**Raw data**.
━━━━━━━━━━

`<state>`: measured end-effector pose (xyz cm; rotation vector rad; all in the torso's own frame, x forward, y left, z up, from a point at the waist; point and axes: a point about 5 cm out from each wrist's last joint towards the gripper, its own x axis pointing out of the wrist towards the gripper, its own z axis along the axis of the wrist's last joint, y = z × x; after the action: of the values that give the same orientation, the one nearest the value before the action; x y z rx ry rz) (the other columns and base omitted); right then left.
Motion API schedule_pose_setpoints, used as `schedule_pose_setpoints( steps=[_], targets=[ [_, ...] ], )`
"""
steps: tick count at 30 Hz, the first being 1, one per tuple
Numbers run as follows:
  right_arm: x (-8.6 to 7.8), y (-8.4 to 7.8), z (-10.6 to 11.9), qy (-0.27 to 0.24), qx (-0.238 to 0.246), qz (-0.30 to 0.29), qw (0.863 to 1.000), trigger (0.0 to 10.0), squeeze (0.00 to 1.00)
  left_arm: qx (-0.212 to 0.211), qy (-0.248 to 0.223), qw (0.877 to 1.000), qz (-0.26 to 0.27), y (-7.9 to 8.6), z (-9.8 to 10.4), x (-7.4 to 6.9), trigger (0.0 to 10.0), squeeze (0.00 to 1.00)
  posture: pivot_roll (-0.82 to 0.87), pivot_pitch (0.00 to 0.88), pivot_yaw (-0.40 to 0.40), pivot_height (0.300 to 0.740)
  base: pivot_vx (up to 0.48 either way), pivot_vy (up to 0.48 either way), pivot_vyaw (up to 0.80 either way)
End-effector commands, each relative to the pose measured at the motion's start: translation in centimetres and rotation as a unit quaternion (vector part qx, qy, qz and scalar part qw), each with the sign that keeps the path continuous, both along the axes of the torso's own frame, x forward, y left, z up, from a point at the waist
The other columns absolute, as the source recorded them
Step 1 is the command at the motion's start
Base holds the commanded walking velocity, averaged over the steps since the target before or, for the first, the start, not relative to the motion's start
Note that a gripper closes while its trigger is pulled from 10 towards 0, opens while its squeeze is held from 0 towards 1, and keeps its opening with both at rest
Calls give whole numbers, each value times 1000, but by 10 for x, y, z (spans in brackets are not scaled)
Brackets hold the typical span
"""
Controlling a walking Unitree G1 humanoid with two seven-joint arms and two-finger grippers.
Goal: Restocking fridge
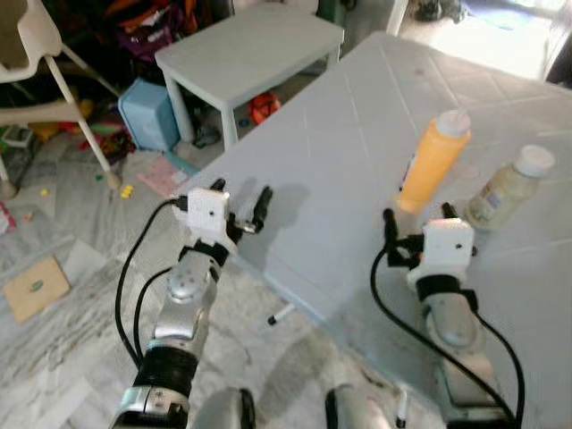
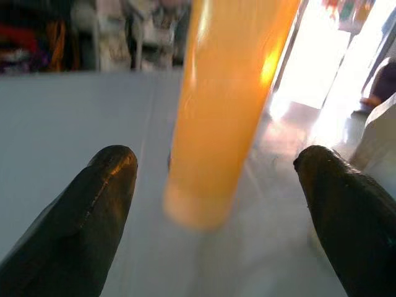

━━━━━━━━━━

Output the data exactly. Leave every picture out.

`<state>`: measured end-effector pose (xyz cm; rotation vector rad; all in the torso's own frame, x forward, y left, z up, from a point at the waist; point and axes: a point about 5 cm out from each wrist's last joint towards the gripper, its own x axis pointing out of the wrist towards the gripper, its own z axis along the axis of the wrist's last joint, y = z × x; after the action: of the values that give the same orientation, the one nearest the value before the action; x y z rx ry rz) (the other columns and base omitted); right then left.
Motion API schedule_pose_setpoints, used as `schedule_pose_setpoints( steps=[_], targets=[ [_, ...] ], )`
"""
steps: tick count at 30 Hz, the first being 1, one per tuple
Numbers run as follows:
  right_arm: x (-8.6 to 7.8), y (-8.4 to 7.8), z (-10.6 to 11.9), qy (-0.27 to 0.24), qx (-0.238 to 0.246), qz (-0.30 to 0.29), qw (0.863 to 1.000), trigger (0.0 to 10.0), squeeze (0.00 to 1.00)
  left_arm: qx (-0.212 to 0.211), qy (-0.248 to 0.223), qw (0.877 to 1.000), qz (-0.26 to 0.27), y (-7.9 to 8.6), z (-9.8 to 10.4), x (-7.4 to 6.9), trigger (0.0 to 10.0), squeeze (0.00 to 1.00)
  posture: pivot_roll (-0.82 to 0.87), pivot_pitch (0.00 to 0.88), pivot_yaw (-0.40 to 0.40), pivot_height (0.300 to 0.740)
  base: pivot_vx (up to 0.48 either way), pivot_vy (up to 0.48 either way), pivot_vyaw (up to 0.80 either way)
End-effector commands, each relative to the pose measured at the motion's start: translation in centimetres and rotation as a unit quaternion (vector part qx, qy, qz and scalar part qw), each with the sign that keeps the path continuous, both along the axes of the torso's own frame, x forward, y left, z up, from a point at the waist
The other columns absolute, as the source recorded them
Step 1 is the command at the motion's start
Base holds the commanded walking velocity, averaged over the steps since the target before or, for the first, the start, not relative to the motion's start
Note that a gripper closes while its trigger is pulled from 10 towards 0, opens while its squeeze is held from 0 towards 1, and keeps its opening with both at rest
Calls give whole numbers, each value times 1000, but by 10 for x, y, z (spans in brackets are not scaled)
Brackets hold the typical span
"""
Controlling a walking Unitree G1 humanoid with two seven-joint arms and two-finger grippers.
Goal: Restocking fridge

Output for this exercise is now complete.